KJIPUKTUK (Halifax) – Halifax has the 7th highest poverty rate among Canadian cities, only slightly lower than Toronto and Vancouver. Poverty rates among immigrant children and visible minority children are particularly high.
These are some of the grim facts in a new report published by the Nova Scotia chapter of the Canadian Centre for Policy Alternatives (CCPA), written by Christine Saulnier and Katherine Ryan. The report with its focus on HRM is a supplement to the CCPA’s 2017 Report Card on Child and Family Poverty in Nova Scotia. The report uses mostly Statistics Canada 2016 (2015) census data.
As of 2015, 18.8% of children in Halifax (Census Metropolitan Area) live in low-income households. But within these numbers there are huge variations, depending on community and demographic background.
Mapping child poverty rates to a neighborhood level the new report reveals some startling differences among HRM communities, both urban and rural. For instance, the African Nova Scotian communities of North Preston and East Preston have child poverty rates of 40% and 38.9% respectively, while suburban Fall River clocks in at a mere 3.9%.
Within urban Halifax the differences between neighbourhoods are equally striking. The highest rate of child poverty is in the Spryfield area at 40%. North Dartmouth/…/Crichton Park area of Dartmouth had the second highest rate (37.3%) followed closely by North End Peninsula (35.0%).
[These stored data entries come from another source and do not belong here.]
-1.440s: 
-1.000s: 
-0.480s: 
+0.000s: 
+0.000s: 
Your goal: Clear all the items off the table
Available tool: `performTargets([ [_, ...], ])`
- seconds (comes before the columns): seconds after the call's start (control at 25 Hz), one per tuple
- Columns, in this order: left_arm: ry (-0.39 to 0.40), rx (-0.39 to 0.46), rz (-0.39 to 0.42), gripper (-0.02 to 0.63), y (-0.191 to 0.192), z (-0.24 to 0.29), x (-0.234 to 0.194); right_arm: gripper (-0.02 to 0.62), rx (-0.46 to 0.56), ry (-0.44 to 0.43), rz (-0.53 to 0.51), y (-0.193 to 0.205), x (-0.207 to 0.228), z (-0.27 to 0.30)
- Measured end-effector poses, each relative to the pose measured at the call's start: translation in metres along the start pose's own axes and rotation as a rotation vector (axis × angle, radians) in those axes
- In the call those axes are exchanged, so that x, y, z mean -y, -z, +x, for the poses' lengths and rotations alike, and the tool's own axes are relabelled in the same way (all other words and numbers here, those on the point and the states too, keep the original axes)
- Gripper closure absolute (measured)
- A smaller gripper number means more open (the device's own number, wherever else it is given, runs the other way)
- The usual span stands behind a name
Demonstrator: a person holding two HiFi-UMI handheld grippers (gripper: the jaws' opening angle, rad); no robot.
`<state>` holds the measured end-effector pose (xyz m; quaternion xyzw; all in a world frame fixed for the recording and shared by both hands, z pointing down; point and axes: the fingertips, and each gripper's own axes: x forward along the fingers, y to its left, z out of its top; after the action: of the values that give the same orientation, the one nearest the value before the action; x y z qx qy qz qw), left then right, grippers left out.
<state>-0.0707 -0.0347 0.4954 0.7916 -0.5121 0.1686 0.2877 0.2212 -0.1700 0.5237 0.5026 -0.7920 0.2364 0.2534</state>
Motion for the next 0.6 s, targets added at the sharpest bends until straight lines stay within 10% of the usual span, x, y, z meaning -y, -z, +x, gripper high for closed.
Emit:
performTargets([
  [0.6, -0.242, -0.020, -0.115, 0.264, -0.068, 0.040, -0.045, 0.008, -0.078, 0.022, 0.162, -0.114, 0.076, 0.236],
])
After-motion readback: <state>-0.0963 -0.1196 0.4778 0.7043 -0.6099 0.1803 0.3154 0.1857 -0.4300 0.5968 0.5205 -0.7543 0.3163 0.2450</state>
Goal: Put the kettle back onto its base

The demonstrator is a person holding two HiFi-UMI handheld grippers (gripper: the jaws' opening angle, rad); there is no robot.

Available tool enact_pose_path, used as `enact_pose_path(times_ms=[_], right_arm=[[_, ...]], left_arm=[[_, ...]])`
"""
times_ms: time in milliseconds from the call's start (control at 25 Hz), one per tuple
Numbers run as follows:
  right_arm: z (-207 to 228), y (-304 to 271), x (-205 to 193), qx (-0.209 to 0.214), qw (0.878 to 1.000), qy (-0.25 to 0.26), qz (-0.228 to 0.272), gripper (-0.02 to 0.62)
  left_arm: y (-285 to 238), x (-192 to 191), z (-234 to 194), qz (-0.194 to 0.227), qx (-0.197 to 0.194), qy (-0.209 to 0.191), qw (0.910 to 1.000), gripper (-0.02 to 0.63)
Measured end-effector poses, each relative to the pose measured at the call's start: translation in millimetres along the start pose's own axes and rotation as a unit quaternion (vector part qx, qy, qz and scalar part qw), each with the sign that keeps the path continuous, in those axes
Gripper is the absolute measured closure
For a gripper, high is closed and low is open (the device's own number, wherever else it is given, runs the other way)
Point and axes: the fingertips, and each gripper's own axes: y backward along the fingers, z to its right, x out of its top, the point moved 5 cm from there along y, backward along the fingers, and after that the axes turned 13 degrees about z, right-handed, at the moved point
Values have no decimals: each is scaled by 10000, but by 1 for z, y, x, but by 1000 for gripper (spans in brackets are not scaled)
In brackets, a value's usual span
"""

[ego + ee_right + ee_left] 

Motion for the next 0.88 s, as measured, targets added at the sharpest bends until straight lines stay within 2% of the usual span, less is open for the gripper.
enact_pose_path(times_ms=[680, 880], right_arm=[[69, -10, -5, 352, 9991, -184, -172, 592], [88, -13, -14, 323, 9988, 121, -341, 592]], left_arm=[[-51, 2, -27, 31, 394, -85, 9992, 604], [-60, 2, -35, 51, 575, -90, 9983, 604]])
The lowest rates are in the South End Peninsula (14.4%) and Bedford (14.8%).
Children of immigrants and children of visible minority status experience extremely high poverty rates.
The child poverty rate for immigrant children in Halifax was 43.3% in 2015, meaning that more than two in five children experience child poverty.
The child poverty rate for children of visible minority status is 37.8% in Halifax compared to 14.4% for non-visible minorities. The Canadian rate for visible minorities (24.6%) is considerably lower.
The highest rates of child poverty are experience by Arab children, with two-thirds at or below the poverty threshold. This category includes the Syrian refugees that arrived in the province up to May 2016, which may partially account for the high rate of poverty, the report suggests.
And as we reported last month African Nova Scotians in general face much higher rates of poverty and unemployment, and this of course is reflected in child poverty statistics as well.
Kelly Regan, the minister of Community Services, told Cape Breton Post reporter Nancy King in November that 2015 child poverty rates, also very high in Cape Breton, would likely improve as a result of the Canadian Child Benefit, a federal program implemented this summer. Others have countered that although undoubtedly beneficial, it falls far short from solving child poverty.
Regan also mentioned that the department tracks income assistance recipients and it knows that the caseload is declining. How the minister can possibly consider that to be good news given that poverty rates have only marginally decreased is puzzling.
Rather than wait for federal programs to provide some relief and actively push people off welfare rolls the department should look for measures that address structural child poverty in Nova Scotia.
The CCPA report offers up several measures that will reduce child poverty in a more fundamental way.
“Poverty is first and foremost about a lack of income. People living in the deepest poverty require more income support,” the report suggests, highlighting the obvious need to raise welfare rates in such a way that parents and their children can live a life in relative dignity.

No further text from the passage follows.